This project contains a gateway implementation for an Oblivious HTTP (OHTTP) gateway in Go.
This gateway implements a simple version of the Oblivious Gateway Resource as described in the specification. In particular, it accepts encapsulated Binary HTTP requests and then uses the corresponding HTTP requests to fetch a Target resource. The response from this Target is encapsulated back to the original client of the encapsulated request.
By default, the gateway exposes the following API endpoints:
- "/gateway": An endpoint that will accept OHTTP requests, fetch the corresponding target resource, and return an OHTTP response.
- "/gateway-echo": An endpoint that will echo the contents of the encapsulated OHTTP request back in an OHTTP response.
- "/ohttp-configs": An endpoint that will provide an encoded KeyConfig.
- "/health": An endpoint for inspecting the health of the gateway (returns 200 in normal conditions).
The gateway only supports the HPKE ciphersuite based on DHKEM(X25519, HKDF-SHA256), HKDF-SHA256, and AES-128-GCM.
The gateway does not currently support key rotation. This issue tracks adding this feature.
This section describes deployment instructions for the gateway.
The behavior of the gateway is configurable via a number of environment variables. These are explained below.
- SEED_SECRET_KEY: This environment variable is a hex-encoded byte array representing a secret seed used to derive the gateway private and public key pair. It MUST be 32 randomly generated bytes produced from a cryptographically secure random number generator, such as /dev/urandom. See this guidance for additional information.
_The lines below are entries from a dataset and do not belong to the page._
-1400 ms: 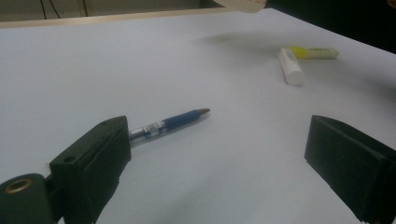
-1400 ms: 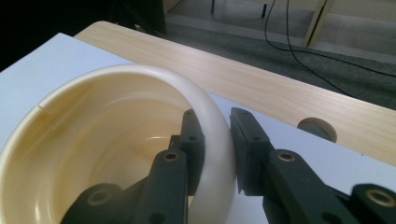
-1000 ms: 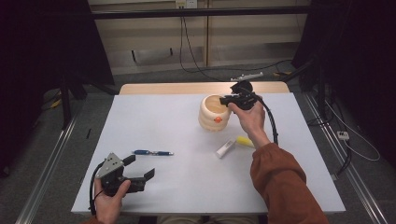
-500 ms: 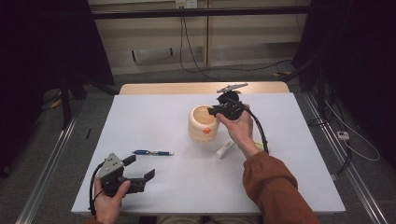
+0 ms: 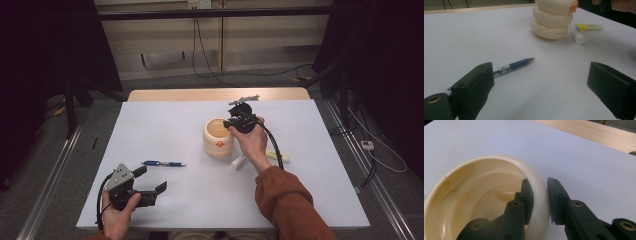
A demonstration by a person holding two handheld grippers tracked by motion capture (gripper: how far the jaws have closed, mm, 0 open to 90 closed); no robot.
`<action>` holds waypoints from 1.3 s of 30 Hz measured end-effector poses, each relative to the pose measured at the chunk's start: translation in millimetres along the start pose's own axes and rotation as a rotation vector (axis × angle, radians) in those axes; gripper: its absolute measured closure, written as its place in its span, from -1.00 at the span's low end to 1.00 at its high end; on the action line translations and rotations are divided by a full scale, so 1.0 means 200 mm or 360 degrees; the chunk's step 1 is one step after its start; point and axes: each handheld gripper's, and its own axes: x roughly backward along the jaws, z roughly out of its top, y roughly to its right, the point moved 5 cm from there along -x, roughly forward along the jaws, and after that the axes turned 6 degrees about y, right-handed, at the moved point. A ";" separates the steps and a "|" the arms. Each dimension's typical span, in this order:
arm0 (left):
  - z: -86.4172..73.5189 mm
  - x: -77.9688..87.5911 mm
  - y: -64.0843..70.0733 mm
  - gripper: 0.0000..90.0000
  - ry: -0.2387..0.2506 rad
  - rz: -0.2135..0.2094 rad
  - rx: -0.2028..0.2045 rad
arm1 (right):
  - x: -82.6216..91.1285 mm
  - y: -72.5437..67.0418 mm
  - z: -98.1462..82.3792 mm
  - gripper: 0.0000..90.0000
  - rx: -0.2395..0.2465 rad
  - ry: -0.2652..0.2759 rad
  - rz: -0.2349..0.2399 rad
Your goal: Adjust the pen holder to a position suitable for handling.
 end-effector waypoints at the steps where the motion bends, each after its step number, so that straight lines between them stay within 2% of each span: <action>1: 0.00 0.00 0.00 -0.84 0.0000 0.0000 0.0000 | 0.00 0.00 0.00 0.67 0.0006 0.0001 -0.0018; 5: 0.00 0.00 0.00 -0.84 0.0004 -0.0005 -0.0005 | -0.02 0.00 -0.01 0.66 -0.0007 -0.0009 -0.0055; 7: 0.00 0.00 0.00 -0.84 0.0004 -0.0005 -0.0007 | -0.02 0.00 -0.03 0.66 -0.0052 -0.0006 -0.0056; 12: 0.00 0.00 0.00 -0.84 -0.0001 -0.0007 0.0000 | -0.02 0.01 -0.03 0.48 -0.0084 0.0001 0.0008; 13: 0.00 0.00 0.00 -0.84 -0.0002 -0.0007 0.0001 | -0.02 0.00 -0.02 0.33 -0.0070 0.0017 0.0018; 15: 0.00 0.00 0.00 -0.84 -0.0001 -0.0006 0.0002 | -0.02 0.00 -0.02 0.28 -0.0062 0.0027 0.0018; 16: 0.00 0.00 0.00 -0.84 -0.0001 -0.0004 0.0002 | -0.02 0.01 -0.03 0.12 -0.0056 0.0063 0.0026; 19: 0.00 0.00 0.00 -0.84 0.0000 -0.0001 0.0004 | -0.01 0.01 -0.03 0.01 -0.0062 0.0083 0.0052; 20: 0.00 0.00 0.00 -0.84 -0.0003 -0.0001 0.0002 | 0.00 0.02 -0.04 -0.13 -0.0054 0.0135 0.0070; 21: 0.00 0.00 0.00 -0.84 -0.0004 -0.0002 0.0000 | 0.00 0.02 -0.04 -0.13 -0.0054 0.0135 0.0070; 22: 0.00 0.00 0.00 -0.84 -0.0004 -0.0001 0.0001 | 0.02 0.03 -0.04 -0.25 -0.0055 0.0173 0.0069; 24: 0.00 0.00 0.00 -0.84 -0.0005 -0.0001 0.0001 | 0.03 0.04 -0.04 -0.31 -0.0052 0.0196 0.0078; 25: 0.00 0.00 0.00 -0.84 -0.0005 0.0000 0.0000 | 0.05 0.05 -0.03 -0.46 -0.0051 0.0237 0.0103; 28: 0.00 -0.01 -0.01 -0.84 -0.0009 0.0004 0.0009 | 0.07 0.05 -0.03 -0.54 -0.0044 0.0263 0.0128; 31: -0.01 -0.01 -0.01 -0.84 -0.0006 0.0003 0.0013 | 0.10 0.07 -0.04 -0.80 -0.0037 0.0279 0.0161; 35: -0.01 0.00 -0.02 -0.84 -0.0013 0.0015 0.0031 | 0.13 0.08 -0.05 -0.87 0.0002 0.0308 0.0162; 39: -0.02 0.00 -0.03 -0.84 -0.0008 0.0027 0.0054 | 0.19 0.10 -0.07 -0.83 -0.0029 0.0354 0.0174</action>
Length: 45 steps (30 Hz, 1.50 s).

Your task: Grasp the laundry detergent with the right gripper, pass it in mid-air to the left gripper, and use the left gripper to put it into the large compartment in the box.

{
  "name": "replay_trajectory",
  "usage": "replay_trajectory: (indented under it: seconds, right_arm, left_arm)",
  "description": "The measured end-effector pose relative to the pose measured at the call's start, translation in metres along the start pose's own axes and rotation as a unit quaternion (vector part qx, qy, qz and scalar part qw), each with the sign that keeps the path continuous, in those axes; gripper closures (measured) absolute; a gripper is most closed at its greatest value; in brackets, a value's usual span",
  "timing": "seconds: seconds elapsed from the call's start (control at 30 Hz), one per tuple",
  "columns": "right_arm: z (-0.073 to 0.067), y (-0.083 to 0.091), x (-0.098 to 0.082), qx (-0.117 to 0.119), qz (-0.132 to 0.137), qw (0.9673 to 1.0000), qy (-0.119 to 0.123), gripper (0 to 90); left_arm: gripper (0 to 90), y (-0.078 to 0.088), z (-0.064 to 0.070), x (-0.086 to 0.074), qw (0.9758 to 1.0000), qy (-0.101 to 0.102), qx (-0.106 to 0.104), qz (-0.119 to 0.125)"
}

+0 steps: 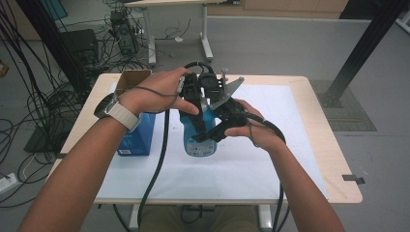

- ALLOWED_TARGET_ORIGINS: This environment variable contains a comma-separated list of target origin names that the gateway is allowed to access. When configured, the gateway will only attempt to resolve requests to target origins in this list. Any other request will yield a HTTP 403 Forbidden return code.
- CERT: This environment variable is the name of a file containing the certificate (chain) used to serve TLS connections.
- KEY: This environment variable is the name of a file containing the private key used to serve TLS connections.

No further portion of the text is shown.